-- Given information --
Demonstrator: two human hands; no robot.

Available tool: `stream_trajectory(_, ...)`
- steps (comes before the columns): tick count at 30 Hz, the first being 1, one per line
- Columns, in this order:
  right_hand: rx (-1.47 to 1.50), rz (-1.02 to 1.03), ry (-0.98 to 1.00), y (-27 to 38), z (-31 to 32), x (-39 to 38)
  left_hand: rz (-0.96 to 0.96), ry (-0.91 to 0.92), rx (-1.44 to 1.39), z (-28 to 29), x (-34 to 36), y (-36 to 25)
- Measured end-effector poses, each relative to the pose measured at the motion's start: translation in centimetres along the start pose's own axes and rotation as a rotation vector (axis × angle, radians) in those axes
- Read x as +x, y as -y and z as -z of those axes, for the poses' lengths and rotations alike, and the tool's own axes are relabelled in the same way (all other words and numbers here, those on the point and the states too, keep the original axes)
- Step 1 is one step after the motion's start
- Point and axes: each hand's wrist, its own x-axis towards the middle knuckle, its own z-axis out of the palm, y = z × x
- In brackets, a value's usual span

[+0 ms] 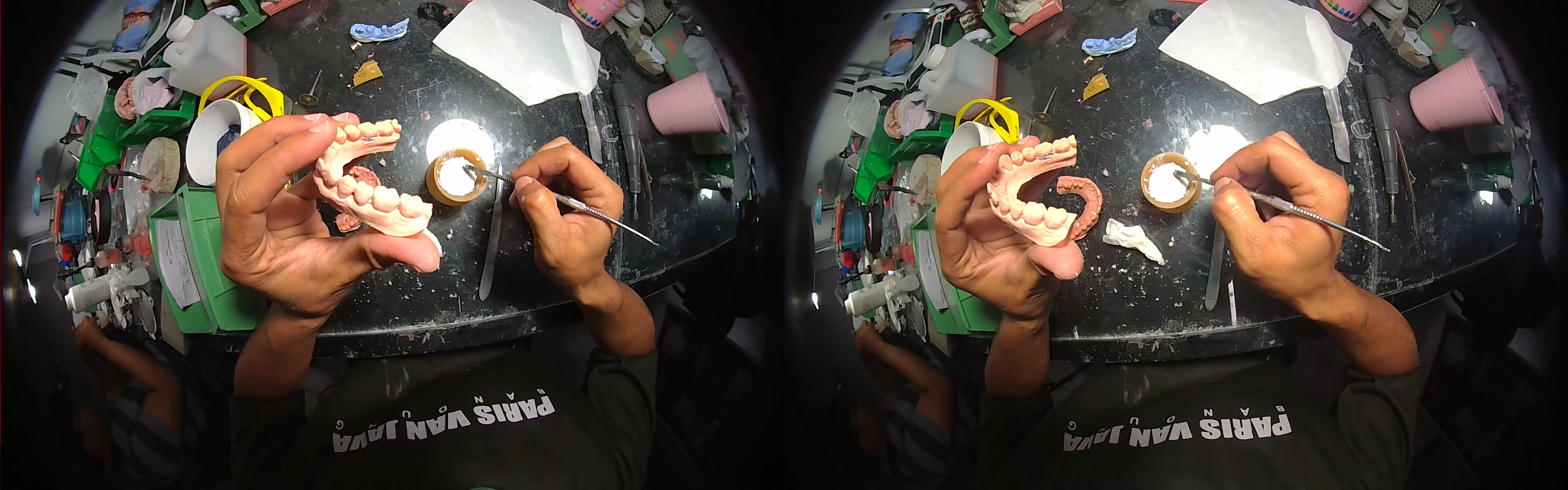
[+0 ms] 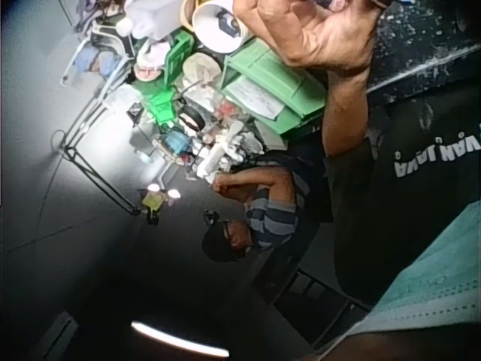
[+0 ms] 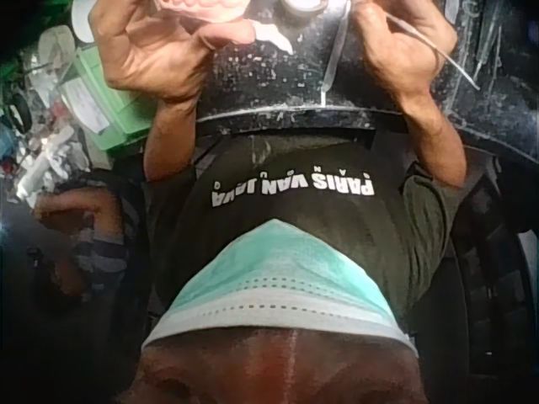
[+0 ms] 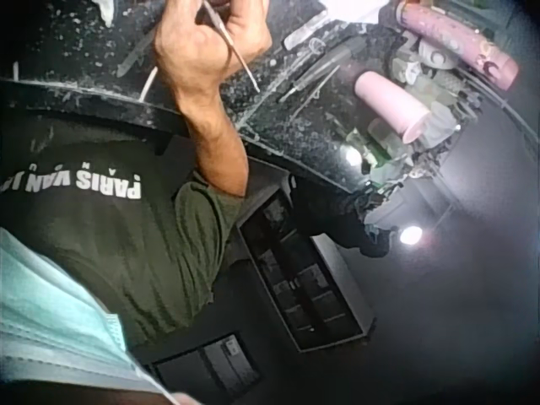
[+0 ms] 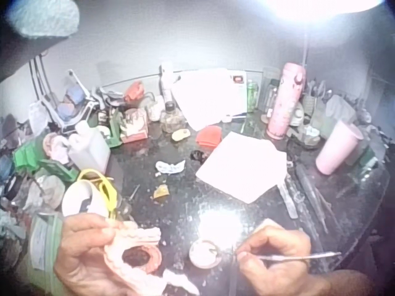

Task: The person holds a dental cast and uses a metal carving tool to shape and carve details around the teeth on the mold.

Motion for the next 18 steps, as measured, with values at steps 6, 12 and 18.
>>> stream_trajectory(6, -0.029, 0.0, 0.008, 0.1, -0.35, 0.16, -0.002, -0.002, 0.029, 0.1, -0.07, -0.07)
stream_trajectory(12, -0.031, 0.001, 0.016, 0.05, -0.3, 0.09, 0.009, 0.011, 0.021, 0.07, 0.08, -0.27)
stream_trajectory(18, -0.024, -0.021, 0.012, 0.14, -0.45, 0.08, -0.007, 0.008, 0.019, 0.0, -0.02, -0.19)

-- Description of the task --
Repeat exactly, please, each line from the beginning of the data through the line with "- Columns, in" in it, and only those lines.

-- Exercise output --
Demonstrator: two human hands; no robot.

Available tool: `stream_trajectory(_, ...)`
- steps (comes before the columns): tick count at 30 Hz, the first being 1, one per line
- Columns, in this order:

This completes the output.